The Houston Texans were inaugurated into the NFL in 2002 as its 32nd franchise, but that was not the first professional football team in Houston, nor was it the first football team in Texas to be called the Texans.
Dallas had a franchise called the Texans from 1960-1963, and there was a football team in Houston from the advent of the AFL until 1997, when Bud Adams moved his Oilers team to Nashville. However, the Oilers officially took its team history with it to Tennessee, where it would be rebranded as the Titans in 1999, and so the Houston Texans were officially an expansion team.
A bet on the Houston Texans was obviously not a good idea during its first few years of existence, as the Houston Texans odds for success were extremely low. However, Houston was looking to emulate the success of previous expansion teams Jacksonville and Carolina. Both the Jaguars and the Panthers had advanced to their conference title games in just their second year. To that effect, owner Bob McNair hired a head coach who had experience guiding an expansion franchise - former Panthers head coach Dom Capers. GM Charlie Casserly selected Fresno St. QB David Carr given the first pick in the 2001 draft, and the team was ready to take the field.
Shockingly enough, a bet on the Houston Texans to win their first game would pay, as the team shocked interstate rival Dallas 19-10. After that, the Houston Texans odds decreased, and victories were few and far between. Carr was sacked an astonishing 76 times that season, an NFL record that still stands today. Capers would last four seasons, going a combined 18-46. Carr would last five, leading the league in completion percentage in his final year at the helm, before being released in 2006.
Houston would hire Gary Kubiak, Denver’s offensive coordinator, as its next head coach. Kubiak’s teams mired along in mediocrity, averaging 7.5 wins a season for his first five years as coach. During that stretch, however, Kubiak discovered RB Arian Foster, who would lead the league in rushing in 2010. Combined with WR Andre Johnson and QB Matt Schaub, the Texans’ offense led the team to its first two division titles in 2011 & 2012. The future looked bright – the Houston Texans odds to succeed were high, and a bet on the Houston Texans looked like a good idea.

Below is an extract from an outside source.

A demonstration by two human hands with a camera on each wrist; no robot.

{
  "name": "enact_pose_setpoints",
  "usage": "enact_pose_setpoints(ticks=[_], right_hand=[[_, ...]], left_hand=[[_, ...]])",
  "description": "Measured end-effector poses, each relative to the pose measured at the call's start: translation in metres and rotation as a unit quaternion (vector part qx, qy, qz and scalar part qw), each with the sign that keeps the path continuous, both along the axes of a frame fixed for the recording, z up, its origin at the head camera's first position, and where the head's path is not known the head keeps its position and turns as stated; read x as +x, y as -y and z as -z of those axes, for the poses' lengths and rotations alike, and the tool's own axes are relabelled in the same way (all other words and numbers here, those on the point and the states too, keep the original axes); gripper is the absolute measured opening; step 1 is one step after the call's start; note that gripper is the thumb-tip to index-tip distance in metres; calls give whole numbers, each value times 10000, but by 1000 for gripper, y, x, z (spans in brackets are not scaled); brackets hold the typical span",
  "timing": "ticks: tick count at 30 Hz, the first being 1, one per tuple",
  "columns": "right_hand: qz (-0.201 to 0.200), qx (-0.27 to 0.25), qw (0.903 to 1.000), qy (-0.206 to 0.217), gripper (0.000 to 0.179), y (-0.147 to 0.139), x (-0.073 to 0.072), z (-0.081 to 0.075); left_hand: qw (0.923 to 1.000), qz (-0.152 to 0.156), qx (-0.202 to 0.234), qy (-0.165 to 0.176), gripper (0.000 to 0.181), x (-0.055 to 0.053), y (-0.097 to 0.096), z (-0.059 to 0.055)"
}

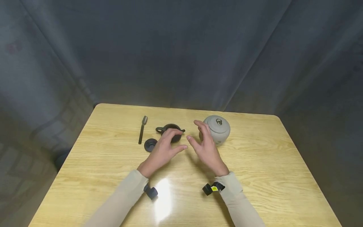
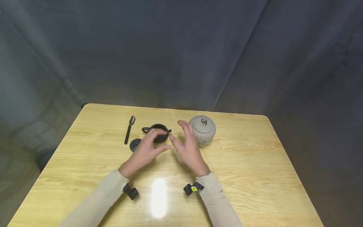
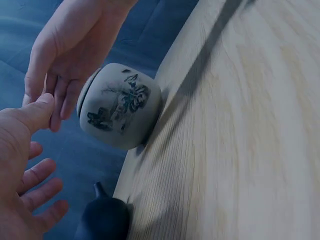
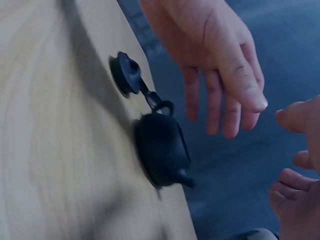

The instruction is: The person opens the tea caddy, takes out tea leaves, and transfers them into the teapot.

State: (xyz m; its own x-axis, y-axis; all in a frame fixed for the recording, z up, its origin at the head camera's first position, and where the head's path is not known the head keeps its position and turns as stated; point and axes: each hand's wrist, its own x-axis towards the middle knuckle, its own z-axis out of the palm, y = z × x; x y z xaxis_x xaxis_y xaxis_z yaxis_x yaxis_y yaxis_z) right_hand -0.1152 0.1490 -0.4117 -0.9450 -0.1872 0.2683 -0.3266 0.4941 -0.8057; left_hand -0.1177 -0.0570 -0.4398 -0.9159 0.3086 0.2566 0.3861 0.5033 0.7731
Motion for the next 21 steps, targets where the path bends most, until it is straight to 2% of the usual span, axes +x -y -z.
enact_pose_setpoints(ticks=[7,10,15,21], right_hand=[[128,-151,9998,-69,59,-21,1,-7],[221,-183,9992,-273,57,-32,-2,-11],[537,-107,9957,-746,54,-53,-11,-19],[939,24,9915,-904,49,-77,-29,-24]], left_hand=[[9985,-110,402,364,62,-5,-16,10],[9978,-127,466,465,64,-8,-22,11],[9976,-52,451,513,69,-18,-37,4],[9985,-1,327,445,73,-33,-52,-8]])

But the team lost back to back divisional round playoff games – first to Baltimore, then to New England. In both those games, the Houston Texans odds weren’t good – they were heavy underdogs. Foster was injured in 2013, having carried the ball an incredible 351 times in 2012, and the team posted a 2-14 record, worst in the NFL.
Bill O’Brien took over the team in 2014, and immediately made an impact. The team he inherited had talent, with defensive monster JJ Watt and #1 overall pick Mario Williams anchoring the defensive line, and stud WR DeAndre Hopkins replacing Johnson as the team’s top wideout. Despite not having a top QB, O’Brien led the team to two more division titles in 2015 & 2016. However, the end result would again be the same. A bet on the Houston Texans to advance would not pay, as the Texans would be shut out by Andy Reid’s Chiefs in the wildcard round of 2015, and then get blown out by the Patriots in the divisional round in 2016.
The need for a quarterback was glaring, however, so the Texans drafted star Clemson QB Deshaun Watson 12th overall in the 2017 draft. He started six games, posting impressive results. Then, a few days after throwing for over 400 yards against Seattle, Watson tore his ACL, and the team finished 4-12.
Watson returned in time to start the 2018 season, however, and was quickly back to his electric self. He was named to his first Pro Bowl, and the Texans won yet another division title. However, a bet on the Houston Texans would’ve failed to pay, as the team was ousted in the first round by division rival Indianapolis.
In 2019, Watson once again led the team to a division title, O’Brien’s fourth in six seasons at the helm. The Houston Texans odds to advance were good, and they knocked off the Buffalo Bills in overtime to cover a 2.5-point spread. Their next game, however, was at Kansas City. The Houston Texans odds in that game? 10-point underdogs.
Many still felt that Watson could keep up with fellow superstar QB Patrick Mahomes, and some bet on the Houston Texans to cover. But even though Watson threw for over 350 yards and two scores, Mahomes outdueled him, throwing five touchdown passes, and the Chiefs won, 51-31. To this day, the Texans are the only team in the league never to advance to a conference championship game.